↓↓↓

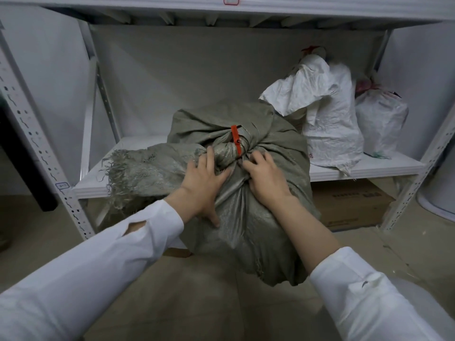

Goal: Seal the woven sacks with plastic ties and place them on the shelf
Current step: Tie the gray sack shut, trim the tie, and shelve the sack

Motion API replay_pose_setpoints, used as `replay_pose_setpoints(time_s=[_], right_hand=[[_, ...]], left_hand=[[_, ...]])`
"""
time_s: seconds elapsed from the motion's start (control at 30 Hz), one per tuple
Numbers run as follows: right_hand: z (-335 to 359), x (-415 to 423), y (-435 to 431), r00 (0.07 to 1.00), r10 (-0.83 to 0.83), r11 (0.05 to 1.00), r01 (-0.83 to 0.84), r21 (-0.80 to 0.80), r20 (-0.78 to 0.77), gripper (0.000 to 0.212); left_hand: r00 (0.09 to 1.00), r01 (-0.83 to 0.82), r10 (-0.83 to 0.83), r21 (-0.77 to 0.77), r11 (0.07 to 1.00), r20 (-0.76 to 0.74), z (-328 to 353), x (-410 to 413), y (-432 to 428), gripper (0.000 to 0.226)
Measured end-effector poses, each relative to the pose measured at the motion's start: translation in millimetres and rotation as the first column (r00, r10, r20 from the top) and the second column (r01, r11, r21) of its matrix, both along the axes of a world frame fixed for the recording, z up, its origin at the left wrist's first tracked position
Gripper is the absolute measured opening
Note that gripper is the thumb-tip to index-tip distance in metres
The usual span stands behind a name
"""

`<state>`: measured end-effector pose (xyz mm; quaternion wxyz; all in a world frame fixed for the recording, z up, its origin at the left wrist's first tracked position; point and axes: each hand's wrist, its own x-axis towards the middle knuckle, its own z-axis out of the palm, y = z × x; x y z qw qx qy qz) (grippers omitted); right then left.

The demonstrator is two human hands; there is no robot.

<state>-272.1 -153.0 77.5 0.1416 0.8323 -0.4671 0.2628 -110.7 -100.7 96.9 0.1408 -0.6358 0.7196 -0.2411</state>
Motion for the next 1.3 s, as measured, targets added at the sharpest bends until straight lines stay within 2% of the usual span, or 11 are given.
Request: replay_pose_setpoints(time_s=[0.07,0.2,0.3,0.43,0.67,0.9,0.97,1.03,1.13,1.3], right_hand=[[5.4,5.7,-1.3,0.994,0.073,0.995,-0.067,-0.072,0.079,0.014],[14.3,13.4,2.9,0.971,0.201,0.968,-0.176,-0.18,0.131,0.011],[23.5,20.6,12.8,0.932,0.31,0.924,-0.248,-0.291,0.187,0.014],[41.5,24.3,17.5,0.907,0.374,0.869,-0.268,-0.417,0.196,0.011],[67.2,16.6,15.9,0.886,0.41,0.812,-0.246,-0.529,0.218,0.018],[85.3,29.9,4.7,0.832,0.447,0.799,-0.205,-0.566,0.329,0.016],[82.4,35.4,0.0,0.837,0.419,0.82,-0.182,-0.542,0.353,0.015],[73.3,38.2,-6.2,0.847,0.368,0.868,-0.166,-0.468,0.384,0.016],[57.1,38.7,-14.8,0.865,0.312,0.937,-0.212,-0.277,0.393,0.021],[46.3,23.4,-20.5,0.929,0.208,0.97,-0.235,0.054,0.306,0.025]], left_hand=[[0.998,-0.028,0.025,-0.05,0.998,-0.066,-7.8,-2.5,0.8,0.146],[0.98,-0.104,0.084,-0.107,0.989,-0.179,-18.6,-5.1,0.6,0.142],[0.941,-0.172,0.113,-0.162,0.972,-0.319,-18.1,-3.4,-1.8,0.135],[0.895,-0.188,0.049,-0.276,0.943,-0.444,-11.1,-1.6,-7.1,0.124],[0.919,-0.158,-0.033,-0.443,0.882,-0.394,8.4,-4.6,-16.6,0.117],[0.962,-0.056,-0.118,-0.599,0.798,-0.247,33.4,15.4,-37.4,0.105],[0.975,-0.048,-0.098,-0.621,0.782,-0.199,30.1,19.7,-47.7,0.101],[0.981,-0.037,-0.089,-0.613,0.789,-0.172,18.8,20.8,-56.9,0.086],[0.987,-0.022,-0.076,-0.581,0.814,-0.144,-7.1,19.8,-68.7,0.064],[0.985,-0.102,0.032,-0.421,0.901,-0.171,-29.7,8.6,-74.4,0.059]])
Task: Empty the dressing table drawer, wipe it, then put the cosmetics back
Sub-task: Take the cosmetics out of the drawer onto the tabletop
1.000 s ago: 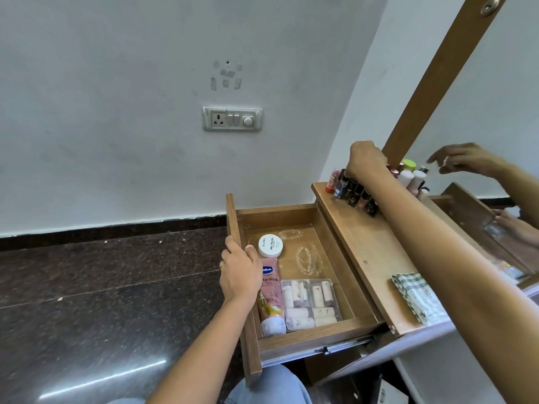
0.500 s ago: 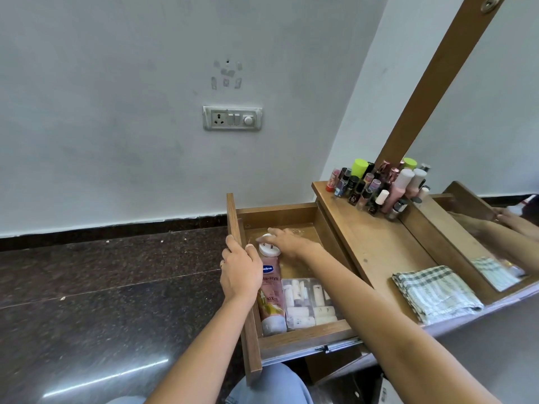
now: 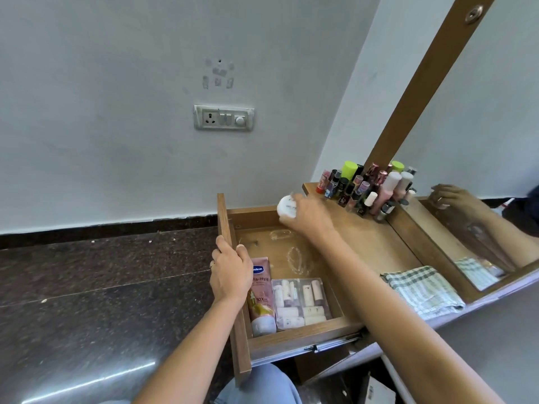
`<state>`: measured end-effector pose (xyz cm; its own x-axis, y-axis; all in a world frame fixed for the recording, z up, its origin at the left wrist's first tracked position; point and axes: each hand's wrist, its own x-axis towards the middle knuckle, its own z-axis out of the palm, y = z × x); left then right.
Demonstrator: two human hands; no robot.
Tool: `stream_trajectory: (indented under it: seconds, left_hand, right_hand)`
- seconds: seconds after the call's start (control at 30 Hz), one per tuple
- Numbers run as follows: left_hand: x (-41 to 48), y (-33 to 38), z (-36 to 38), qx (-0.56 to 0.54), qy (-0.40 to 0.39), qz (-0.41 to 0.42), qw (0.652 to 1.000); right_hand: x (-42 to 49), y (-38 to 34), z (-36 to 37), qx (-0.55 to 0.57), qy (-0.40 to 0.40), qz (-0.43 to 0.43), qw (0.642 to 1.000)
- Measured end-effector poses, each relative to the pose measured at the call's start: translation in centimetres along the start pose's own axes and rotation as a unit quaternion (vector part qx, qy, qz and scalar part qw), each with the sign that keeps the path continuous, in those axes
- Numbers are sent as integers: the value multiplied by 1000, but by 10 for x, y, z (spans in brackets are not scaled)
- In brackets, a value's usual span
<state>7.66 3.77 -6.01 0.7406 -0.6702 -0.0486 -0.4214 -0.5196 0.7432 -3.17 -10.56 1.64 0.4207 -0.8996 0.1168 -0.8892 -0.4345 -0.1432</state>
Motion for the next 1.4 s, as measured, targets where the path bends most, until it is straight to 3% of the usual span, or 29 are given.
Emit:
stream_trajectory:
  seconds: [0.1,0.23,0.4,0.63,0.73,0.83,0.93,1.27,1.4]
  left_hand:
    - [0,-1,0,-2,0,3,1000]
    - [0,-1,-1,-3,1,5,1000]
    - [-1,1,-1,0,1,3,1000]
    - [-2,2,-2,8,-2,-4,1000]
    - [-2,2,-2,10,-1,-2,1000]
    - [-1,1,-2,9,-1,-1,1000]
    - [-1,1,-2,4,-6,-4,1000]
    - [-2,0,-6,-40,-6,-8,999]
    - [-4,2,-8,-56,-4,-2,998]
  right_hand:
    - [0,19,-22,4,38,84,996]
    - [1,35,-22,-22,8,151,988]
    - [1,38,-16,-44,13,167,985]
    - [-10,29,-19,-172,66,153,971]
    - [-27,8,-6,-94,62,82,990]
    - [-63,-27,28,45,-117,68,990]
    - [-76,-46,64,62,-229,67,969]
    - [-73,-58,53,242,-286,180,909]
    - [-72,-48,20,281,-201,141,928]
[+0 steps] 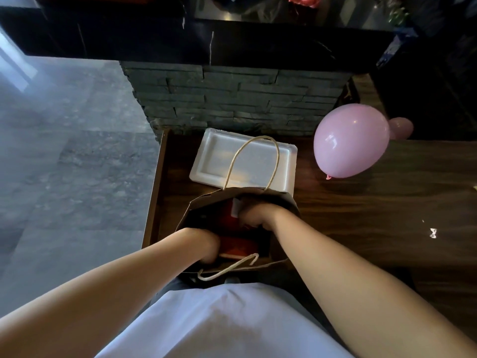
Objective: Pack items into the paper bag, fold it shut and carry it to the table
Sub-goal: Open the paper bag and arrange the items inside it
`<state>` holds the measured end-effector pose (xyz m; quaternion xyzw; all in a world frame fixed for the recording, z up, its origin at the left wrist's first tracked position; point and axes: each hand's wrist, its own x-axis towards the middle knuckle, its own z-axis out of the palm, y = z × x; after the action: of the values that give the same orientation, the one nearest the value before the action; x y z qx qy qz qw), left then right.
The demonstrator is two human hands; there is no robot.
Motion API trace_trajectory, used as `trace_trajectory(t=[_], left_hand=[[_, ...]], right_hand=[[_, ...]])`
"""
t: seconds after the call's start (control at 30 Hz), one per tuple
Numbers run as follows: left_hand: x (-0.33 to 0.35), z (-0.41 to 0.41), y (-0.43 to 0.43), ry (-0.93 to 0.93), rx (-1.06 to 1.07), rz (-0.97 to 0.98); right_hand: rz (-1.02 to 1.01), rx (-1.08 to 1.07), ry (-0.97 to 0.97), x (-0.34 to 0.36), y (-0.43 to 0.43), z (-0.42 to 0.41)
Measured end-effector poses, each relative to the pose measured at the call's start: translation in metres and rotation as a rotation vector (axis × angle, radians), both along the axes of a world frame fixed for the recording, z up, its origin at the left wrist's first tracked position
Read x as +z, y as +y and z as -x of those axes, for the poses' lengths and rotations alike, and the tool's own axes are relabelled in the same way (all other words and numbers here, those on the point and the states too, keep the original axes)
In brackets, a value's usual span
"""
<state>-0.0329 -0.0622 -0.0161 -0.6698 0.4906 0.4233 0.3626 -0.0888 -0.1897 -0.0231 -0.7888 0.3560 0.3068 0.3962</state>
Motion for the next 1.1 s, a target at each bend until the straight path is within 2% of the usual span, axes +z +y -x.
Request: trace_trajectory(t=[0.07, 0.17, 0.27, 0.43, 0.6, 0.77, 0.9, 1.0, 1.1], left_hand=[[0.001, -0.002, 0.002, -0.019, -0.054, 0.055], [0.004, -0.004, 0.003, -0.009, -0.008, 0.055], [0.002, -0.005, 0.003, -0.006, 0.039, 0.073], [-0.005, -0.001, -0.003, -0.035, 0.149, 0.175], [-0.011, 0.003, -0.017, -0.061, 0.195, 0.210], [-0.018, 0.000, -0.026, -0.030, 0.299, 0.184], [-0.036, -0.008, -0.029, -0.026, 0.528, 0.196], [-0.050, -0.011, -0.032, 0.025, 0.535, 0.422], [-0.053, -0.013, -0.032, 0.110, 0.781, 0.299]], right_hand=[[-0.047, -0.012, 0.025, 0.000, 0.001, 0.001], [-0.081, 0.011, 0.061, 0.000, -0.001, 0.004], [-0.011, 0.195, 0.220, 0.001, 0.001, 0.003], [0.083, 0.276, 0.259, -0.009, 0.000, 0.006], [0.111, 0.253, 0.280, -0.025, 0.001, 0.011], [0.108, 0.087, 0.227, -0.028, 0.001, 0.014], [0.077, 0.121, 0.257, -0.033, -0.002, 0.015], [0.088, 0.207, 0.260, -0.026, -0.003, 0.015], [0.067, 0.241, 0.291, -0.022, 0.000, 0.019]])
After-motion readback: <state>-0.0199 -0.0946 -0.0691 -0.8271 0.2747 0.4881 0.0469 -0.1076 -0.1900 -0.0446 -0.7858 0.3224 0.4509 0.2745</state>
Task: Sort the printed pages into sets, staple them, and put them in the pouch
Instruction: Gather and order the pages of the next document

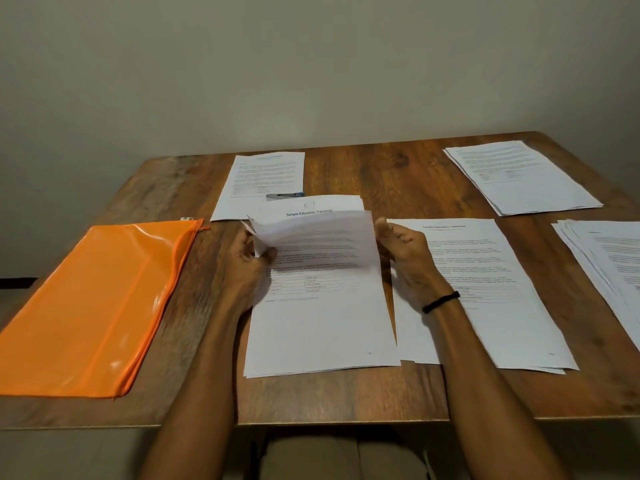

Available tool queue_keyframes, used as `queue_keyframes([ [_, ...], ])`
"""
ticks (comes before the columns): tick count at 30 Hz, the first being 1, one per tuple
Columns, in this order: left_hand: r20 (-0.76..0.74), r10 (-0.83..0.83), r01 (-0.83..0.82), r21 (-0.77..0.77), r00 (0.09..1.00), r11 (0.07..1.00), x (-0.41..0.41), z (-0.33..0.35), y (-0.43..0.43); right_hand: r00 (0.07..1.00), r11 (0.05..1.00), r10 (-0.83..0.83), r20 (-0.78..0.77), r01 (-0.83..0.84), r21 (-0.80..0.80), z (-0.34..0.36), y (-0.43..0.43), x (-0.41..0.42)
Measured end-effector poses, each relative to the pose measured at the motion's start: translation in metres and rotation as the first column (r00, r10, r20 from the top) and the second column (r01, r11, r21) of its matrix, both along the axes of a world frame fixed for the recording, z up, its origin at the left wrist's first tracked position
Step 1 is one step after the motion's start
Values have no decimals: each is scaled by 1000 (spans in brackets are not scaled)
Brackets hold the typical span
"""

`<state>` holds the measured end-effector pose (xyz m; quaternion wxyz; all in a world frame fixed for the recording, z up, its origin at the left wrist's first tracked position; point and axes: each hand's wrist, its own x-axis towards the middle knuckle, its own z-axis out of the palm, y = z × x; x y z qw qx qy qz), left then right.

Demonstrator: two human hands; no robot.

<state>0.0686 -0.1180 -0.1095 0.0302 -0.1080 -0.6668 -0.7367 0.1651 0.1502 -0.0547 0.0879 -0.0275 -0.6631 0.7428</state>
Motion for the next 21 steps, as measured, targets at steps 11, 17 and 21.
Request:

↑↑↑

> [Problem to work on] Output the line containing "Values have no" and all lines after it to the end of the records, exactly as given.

> [Answer to the exercise]
Values have no decimals: each is scaled by 1000 (spans in brackets are not scaled)
Brackets hold the typical span
"""

`<state>` holds the measured end-effector pose (xyz m; quaternion wxyz; all in a world frame fixed for the recording, z up, its origin at the left wrist's first tracked position; point and axes: each hand's wrist, its own x-axis towards the middle knuckle, its own z-axis out of the palm, y = z × x; x y z qw qx qy qz), left then right.

Demonstrator: two human hands; no robot.

<state>0.0686 -0.1180 -0.1095 0.0302 -0.1080 -0.6668 -0.7367 0.1651 0.1502 -0.0547 0.0879 -0.0275 -0.6631 0.7428</state>
Motion for the next 21 steps, as measured, targets at steps 11, 17 and 21.
Request:

The exercise closes with this answer.